Instructions for the task:
Check each line of the data below for the string "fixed". Then give the number of lines that have it, without anything else.

_ _ _

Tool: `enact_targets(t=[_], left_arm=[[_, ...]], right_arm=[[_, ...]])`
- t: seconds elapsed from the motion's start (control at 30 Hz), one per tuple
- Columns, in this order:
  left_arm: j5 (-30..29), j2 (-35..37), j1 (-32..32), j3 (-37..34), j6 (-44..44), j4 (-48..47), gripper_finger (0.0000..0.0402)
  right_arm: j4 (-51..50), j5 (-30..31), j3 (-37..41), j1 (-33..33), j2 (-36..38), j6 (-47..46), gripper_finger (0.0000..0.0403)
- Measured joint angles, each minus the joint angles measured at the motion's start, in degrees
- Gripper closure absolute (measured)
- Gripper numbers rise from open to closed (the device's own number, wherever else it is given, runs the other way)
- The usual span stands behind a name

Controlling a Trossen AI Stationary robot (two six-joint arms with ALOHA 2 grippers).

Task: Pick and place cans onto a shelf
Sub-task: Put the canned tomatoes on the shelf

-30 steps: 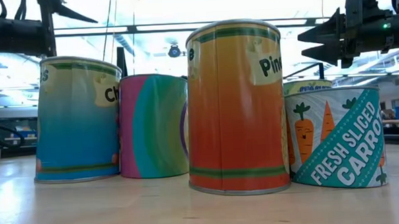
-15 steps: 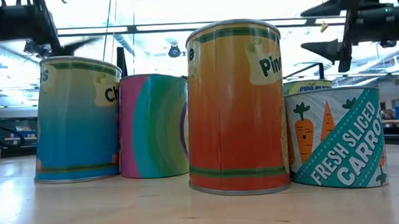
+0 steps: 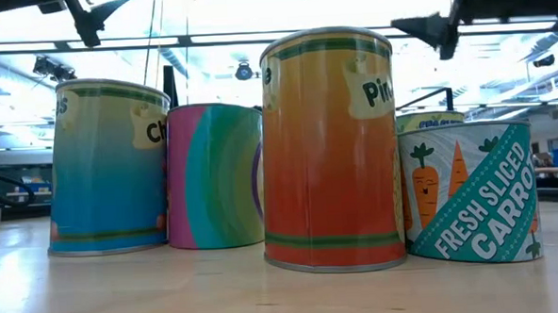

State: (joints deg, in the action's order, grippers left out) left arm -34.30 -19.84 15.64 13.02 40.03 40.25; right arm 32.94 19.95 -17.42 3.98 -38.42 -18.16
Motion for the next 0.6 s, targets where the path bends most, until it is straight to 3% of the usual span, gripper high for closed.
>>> enact_targets(t=[0.17,0.6], left_arm=[[-0.01,0.0,0.0,0.0,6.04,0.07,0.0013],[-3.11,-0.04,-0.03,0.07,9.23,-0.17,0.0013]], right_arm=[[-0.04,-0.5,-6.3,-2.87,-6.73,0.16,0.0053],[1.76,-0.91,-15.7,-5.0,-16.42,-4.71,0.0053]])
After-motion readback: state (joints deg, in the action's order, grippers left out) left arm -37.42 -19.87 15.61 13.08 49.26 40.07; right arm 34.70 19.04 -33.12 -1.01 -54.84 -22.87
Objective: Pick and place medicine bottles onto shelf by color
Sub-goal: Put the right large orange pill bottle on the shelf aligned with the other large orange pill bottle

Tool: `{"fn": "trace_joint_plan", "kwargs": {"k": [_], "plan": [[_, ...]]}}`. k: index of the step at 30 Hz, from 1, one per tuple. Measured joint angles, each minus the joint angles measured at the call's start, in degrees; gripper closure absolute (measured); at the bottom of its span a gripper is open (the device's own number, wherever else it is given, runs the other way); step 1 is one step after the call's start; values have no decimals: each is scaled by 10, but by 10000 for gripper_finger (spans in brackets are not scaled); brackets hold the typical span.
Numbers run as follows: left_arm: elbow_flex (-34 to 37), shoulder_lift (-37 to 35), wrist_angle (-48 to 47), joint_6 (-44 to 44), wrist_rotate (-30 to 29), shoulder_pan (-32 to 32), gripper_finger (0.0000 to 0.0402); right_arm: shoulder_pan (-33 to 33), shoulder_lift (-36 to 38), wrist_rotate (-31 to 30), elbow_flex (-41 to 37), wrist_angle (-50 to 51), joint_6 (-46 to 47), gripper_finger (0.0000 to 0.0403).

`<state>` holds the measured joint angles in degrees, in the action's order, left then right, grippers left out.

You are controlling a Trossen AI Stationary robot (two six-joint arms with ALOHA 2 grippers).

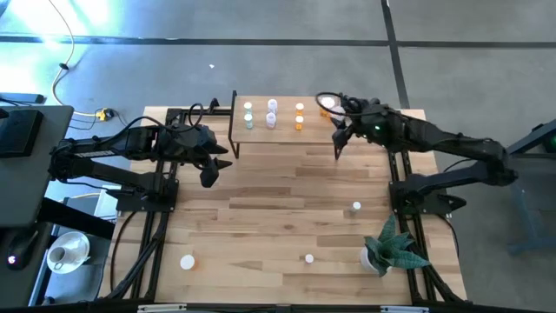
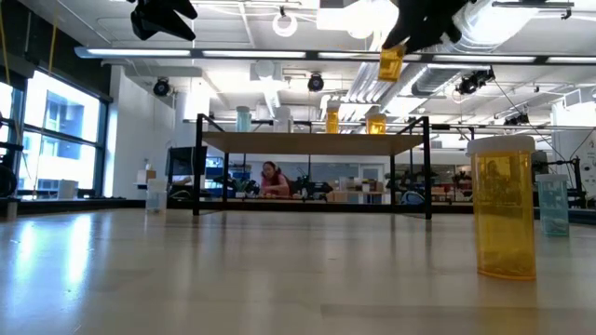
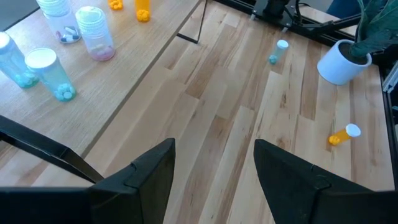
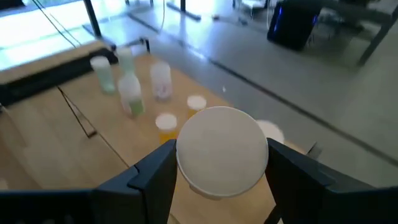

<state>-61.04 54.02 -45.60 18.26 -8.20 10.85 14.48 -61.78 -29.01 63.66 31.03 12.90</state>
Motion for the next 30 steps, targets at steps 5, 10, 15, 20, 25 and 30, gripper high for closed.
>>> {"fn": "trace_joint_plan", "kwargs": {"k": [5, 10, 15, 20, 25, 30], "plan": [[0, 0, 0, 0, 0, 0, 193, 36, -52, 57, 0, 1, 18, 192], [0, 0, 0, 0, 0, 0, 193, 66, -90, 71, 0, 1, 50, 192], [0, 0, 0, -1, 1, 0, 193, 80, -117, 76, 0, 1, 69, 192], [0, 0, 0, -4, 1, 0, 193, 92, -142, 77, 0, 1, 92, 192], [0, 0, 0, -4, 1, 0, 193, 103, -159, 75, 0, 0, 96, 192], [0, 0, 0, -4, 2, 0, 193, 110, -161, 75, 0, 4, 98, 192]]}}
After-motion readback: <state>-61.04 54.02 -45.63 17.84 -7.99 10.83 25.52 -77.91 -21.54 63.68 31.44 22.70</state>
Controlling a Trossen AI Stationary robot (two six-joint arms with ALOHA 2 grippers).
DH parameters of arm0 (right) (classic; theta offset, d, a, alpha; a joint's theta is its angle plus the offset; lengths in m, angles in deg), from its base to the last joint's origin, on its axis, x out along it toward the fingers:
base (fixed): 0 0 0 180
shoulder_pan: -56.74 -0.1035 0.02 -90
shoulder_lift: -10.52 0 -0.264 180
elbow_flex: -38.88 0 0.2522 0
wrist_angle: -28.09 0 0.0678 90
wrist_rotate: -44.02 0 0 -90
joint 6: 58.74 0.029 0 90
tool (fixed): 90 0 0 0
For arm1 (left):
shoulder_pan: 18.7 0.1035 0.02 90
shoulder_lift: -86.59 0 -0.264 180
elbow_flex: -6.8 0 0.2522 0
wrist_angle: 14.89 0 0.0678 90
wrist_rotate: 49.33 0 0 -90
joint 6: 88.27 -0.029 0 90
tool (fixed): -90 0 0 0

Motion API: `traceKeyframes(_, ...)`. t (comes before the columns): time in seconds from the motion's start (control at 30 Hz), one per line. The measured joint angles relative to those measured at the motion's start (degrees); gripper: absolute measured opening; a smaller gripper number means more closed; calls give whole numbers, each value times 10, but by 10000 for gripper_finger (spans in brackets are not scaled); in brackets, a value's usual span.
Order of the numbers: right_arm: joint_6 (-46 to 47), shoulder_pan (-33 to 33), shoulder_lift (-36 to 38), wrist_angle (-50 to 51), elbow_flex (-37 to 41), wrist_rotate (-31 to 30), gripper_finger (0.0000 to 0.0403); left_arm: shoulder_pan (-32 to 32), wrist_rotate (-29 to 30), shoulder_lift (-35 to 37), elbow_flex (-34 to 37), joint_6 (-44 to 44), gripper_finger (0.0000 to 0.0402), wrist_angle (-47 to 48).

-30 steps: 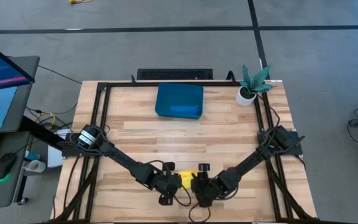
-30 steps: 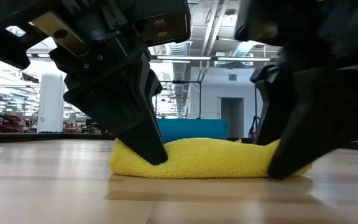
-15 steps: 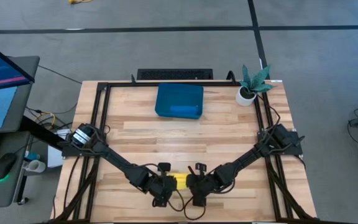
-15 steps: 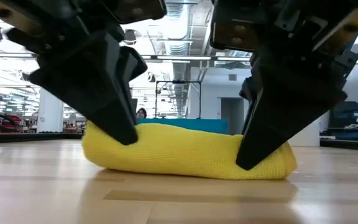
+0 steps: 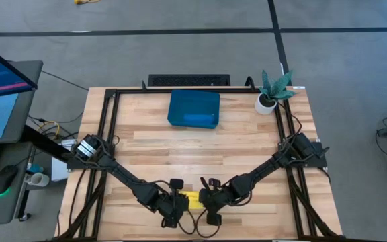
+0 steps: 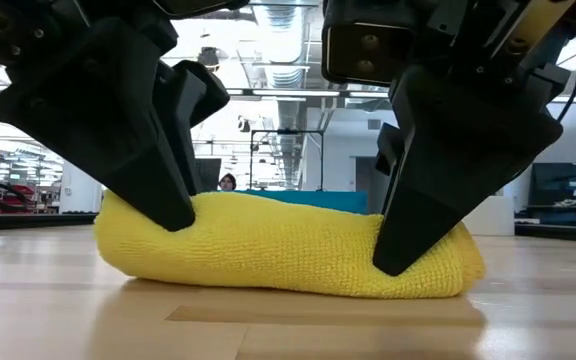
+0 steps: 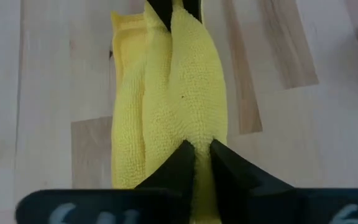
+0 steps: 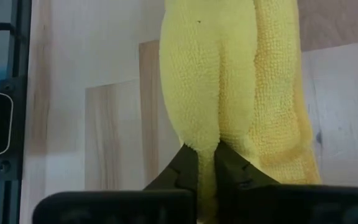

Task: Roll microfiber towels into tight, uniform cylinder then place into a basket
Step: Roll the yellow microfiber cloth

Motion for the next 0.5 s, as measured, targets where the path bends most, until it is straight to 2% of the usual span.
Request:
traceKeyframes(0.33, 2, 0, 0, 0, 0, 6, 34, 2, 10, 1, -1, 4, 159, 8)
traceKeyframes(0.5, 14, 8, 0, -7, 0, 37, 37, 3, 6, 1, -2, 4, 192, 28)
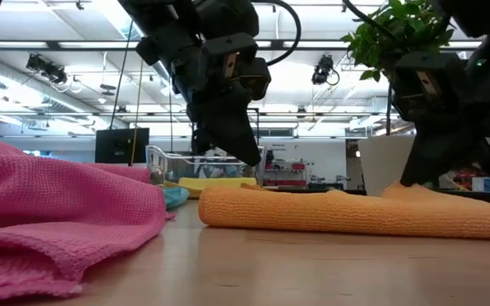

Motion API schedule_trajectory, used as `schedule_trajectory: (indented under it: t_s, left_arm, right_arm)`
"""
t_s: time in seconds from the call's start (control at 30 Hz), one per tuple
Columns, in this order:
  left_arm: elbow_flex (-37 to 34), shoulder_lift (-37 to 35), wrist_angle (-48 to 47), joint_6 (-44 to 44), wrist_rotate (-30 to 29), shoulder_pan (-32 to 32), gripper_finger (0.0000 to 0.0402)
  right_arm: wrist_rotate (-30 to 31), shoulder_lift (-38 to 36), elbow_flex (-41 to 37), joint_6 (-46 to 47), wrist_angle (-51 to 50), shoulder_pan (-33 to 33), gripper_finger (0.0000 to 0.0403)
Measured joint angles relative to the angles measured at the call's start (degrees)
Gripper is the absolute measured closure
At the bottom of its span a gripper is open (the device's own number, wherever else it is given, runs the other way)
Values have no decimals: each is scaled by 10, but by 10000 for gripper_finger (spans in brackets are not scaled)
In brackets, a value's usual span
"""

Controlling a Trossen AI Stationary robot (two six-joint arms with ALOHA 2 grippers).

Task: Fold microfiber towels
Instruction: Fold the orange microfiber towel

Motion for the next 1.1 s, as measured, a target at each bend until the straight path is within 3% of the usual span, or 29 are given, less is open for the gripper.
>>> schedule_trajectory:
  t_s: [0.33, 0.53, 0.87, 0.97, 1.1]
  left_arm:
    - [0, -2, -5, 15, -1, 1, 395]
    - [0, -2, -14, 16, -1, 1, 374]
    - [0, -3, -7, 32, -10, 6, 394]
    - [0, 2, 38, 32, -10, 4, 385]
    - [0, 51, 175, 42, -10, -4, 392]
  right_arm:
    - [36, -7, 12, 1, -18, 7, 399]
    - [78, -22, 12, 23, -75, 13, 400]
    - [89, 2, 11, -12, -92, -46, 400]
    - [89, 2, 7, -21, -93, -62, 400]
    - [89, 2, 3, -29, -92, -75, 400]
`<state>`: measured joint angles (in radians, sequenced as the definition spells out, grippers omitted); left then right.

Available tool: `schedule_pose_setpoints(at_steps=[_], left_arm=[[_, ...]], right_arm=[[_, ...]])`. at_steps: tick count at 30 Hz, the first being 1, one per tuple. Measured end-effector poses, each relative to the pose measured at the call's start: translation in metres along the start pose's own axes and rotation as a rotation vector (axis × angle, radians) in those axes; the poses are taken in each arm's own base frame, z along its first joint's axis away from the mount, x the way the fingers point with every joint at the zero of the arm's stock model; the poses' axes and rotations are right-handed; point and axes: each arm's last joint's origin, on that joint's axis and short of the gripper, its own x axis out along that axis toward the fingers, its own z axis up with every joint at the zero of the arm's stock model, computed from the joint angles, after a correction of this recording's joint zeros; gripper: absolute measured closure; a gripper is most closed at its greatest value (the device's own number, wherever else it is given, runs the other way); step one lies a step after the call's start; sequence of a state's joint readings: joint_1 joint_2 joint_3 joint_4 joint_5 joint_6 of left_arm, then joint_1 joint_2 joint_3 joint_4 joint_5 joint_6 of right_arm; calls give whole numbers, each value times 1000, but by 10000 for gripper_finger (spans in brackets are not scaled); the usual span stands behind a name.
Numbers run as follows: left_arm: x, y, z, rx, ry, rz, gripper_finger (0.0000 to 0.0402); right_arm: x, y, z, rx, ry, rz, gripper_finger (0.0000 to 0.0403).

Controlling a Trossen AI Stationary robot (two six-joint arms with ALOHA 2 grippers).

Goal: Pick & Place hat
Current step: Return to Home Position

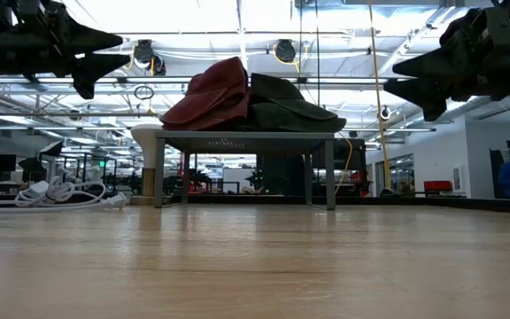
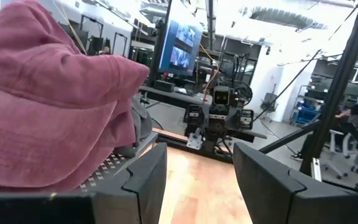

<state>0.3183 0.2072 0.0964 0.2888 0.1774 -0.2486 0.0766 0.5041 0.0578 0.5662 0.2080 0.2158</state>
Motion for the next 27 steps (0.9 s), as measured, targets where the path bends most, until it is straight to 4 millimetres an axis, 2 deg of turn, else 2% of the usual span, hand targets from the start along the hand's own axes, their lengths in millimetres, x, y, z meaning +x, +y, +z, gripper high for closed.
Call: schedule_pose_setpoints(at_steps=[12, 19, 23, 27], left_arm=[[0, 1, -3, 31, 28, 12, 215], [-2, 7, -23, 3, 20, 46, 215], [-2, 8, -23, 14, 17, 79, 215], [-2, 8, -24, 12, 36, 87, 215]], right_arm=[[-19, -16, -1, -36, 45, -115, 193], [-28, -21, -2, -39, 61, -113, 193], [-32, -23, -2, -51, 55, -114, 193], [-39, -28, 2, -84, 199, -204, 193]])
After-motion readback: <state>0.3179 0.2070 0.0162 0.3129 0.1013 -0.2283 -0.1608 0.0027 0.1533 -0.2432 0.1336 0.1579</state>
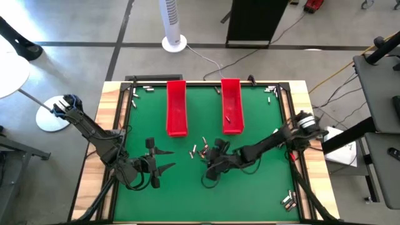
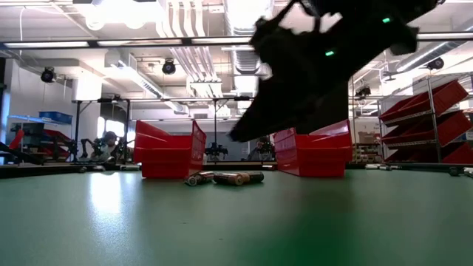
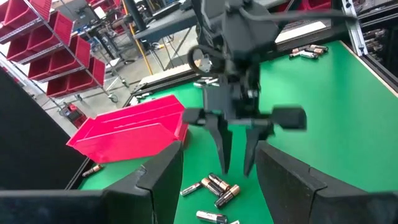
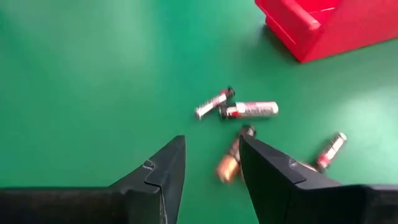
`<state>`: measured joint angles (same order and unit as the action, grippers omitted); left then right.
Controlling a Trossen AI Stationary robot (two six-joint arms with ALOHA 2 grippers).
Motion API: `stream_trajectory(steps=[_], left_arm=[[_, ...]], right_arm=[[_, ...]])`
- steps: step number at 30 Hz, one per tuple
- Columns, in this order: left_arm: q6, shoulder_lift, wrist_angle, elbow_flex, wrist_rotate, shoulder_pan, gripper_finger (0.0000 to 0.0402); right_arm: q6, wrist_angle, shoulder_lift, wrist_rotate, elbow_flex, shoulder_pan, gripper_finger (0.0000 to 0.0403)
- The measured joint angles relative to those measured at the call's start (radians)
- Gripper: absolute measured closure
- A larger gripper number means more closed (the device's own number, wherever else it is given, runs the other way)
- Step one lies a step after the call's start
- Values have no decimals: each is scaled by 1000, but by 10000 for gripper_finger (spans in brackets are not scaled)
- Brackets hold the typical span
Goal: Sort batteries
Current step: Put the silver battery into the right red bin
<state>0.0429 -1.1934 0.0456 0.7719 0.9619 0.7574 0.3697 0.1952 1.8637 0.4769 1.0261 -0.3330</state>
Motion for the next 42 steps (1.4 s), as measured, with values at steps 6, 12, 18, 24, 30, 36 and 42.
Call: stream_trajectory(steps=[6,12,18,24,30,36,42], left_arm=[[0,0,2,0,0,0,222],[1,0,8,0,-1,0,222],[3,0,16,0,-1,0,222],[3,0,16,0,-1,0,222],[3,0,15,0,-1,0,222],[3,0,13,0,-1,0,222],[3,0,15,0,-1,0,222]], right_arm=[[6,-154,161,86,249,-3,232],[118,-331,265,148,420,-4,219],[283,-338,326,243,472,-19,236],[378,-341,343,329,471,-41,251],[376,-296,382,339,472,-47,259],[373,-292,399,411,472,-47,247],[370,-286,398,392,473,-39,241]])
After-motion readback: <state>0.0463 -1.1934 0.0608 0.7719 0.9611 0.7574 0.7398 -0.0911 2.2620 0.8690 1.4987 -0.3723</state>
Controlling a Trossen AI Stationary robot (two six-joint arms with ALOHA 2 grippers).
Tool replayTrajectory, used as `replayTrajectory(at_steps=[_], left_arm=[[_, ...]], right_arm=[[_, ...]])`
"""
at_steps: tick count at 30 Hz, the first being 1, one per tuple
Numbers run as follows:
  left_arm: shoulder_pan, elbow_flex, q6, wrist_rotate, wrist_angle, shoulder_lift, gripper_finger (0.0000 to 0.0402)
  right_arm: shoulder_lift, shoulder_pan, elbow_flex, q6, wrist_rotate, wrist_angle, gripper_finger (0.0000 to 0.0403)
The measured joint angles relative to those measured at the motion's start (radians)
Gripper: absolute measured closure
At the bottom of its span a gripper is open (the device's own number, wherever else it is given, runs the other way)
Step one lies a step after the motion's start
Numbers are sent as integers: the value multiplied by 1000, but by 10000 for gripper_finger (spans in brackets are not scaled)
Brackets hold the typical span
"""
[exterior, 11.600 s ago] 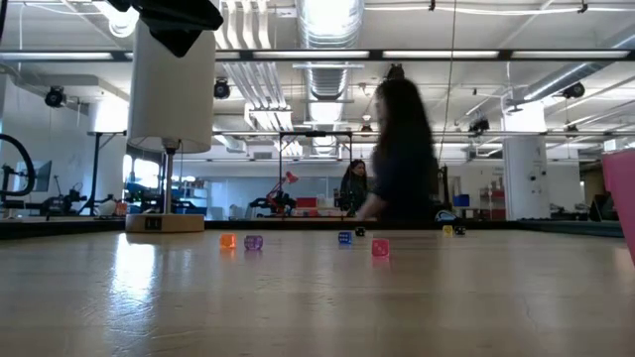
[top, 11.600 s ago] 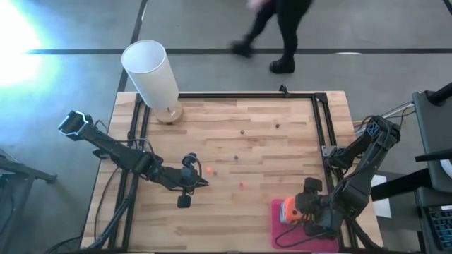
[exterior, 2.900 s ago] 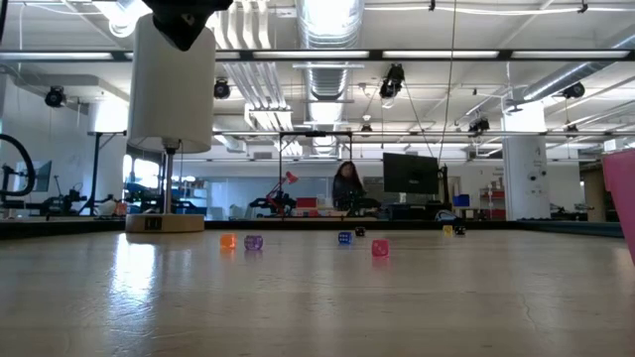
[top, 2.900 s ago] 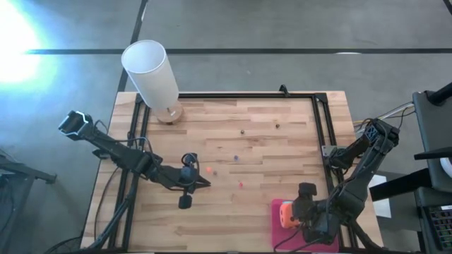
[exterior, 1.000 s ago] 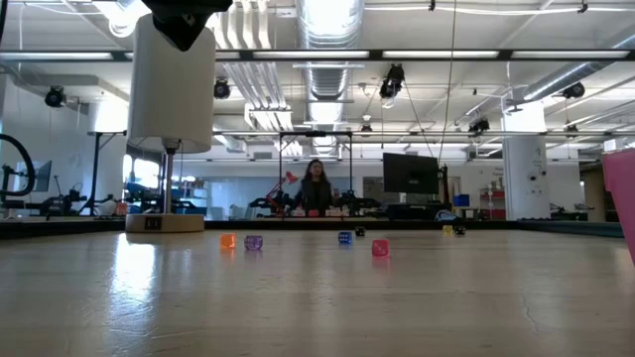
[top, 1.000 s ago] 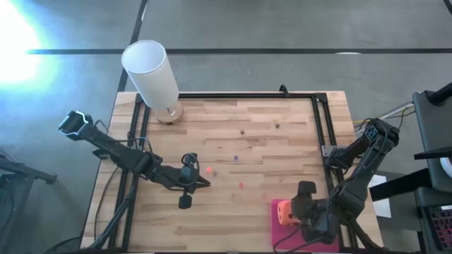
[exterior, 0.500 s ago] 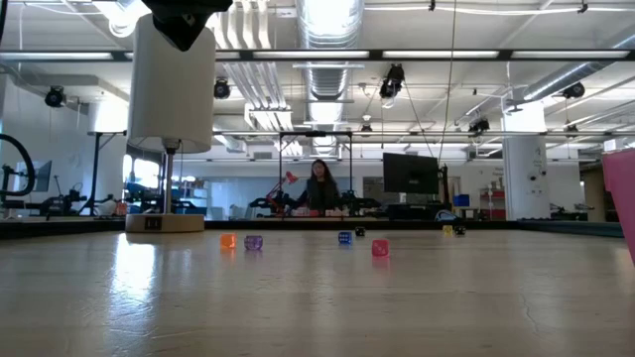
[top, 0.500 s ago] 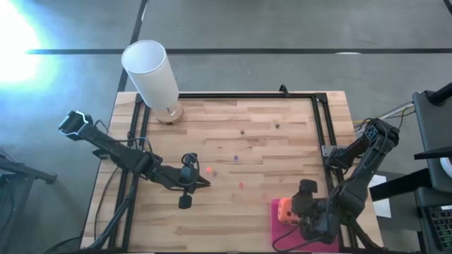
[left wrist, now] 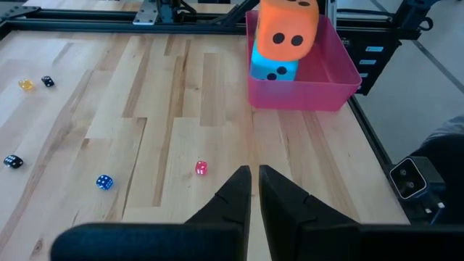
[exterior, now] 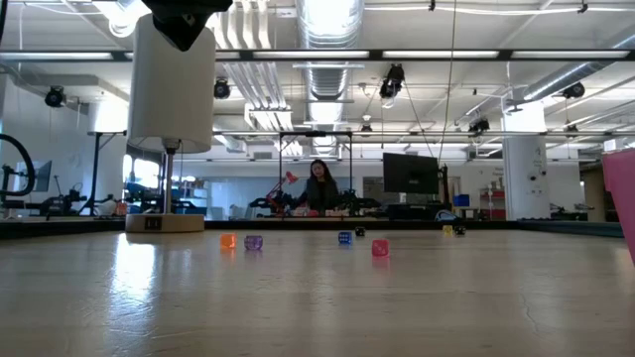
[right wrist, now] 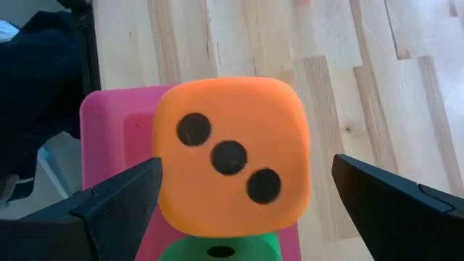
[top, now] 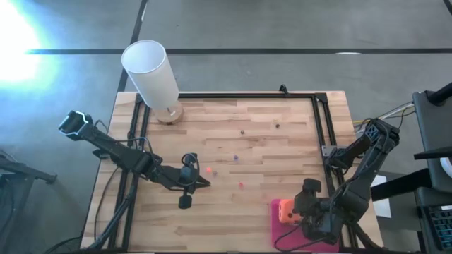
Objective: Pick & Place Dice
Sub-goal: Put the large orange die into the bin
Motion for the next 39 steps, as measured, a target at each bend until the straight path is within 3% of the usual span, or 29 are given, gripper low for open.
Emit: replayTrajectory(at_steps=[10,22,31,39], left_arm=[[0,0,0,0,0,0,366],[0,0,0,0,0,0,366],[0,0,0,0,0,0,366],[0,0,0,0,0,0,366]], right_arm=[[0,0,11,-31,12,-9,3],[-1,-47,63,-163,176,35,3],[19,-167,31,-314,119,117,3],[85,-188,34,-375,28,124,3]])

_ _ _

Reply to the exercise:
3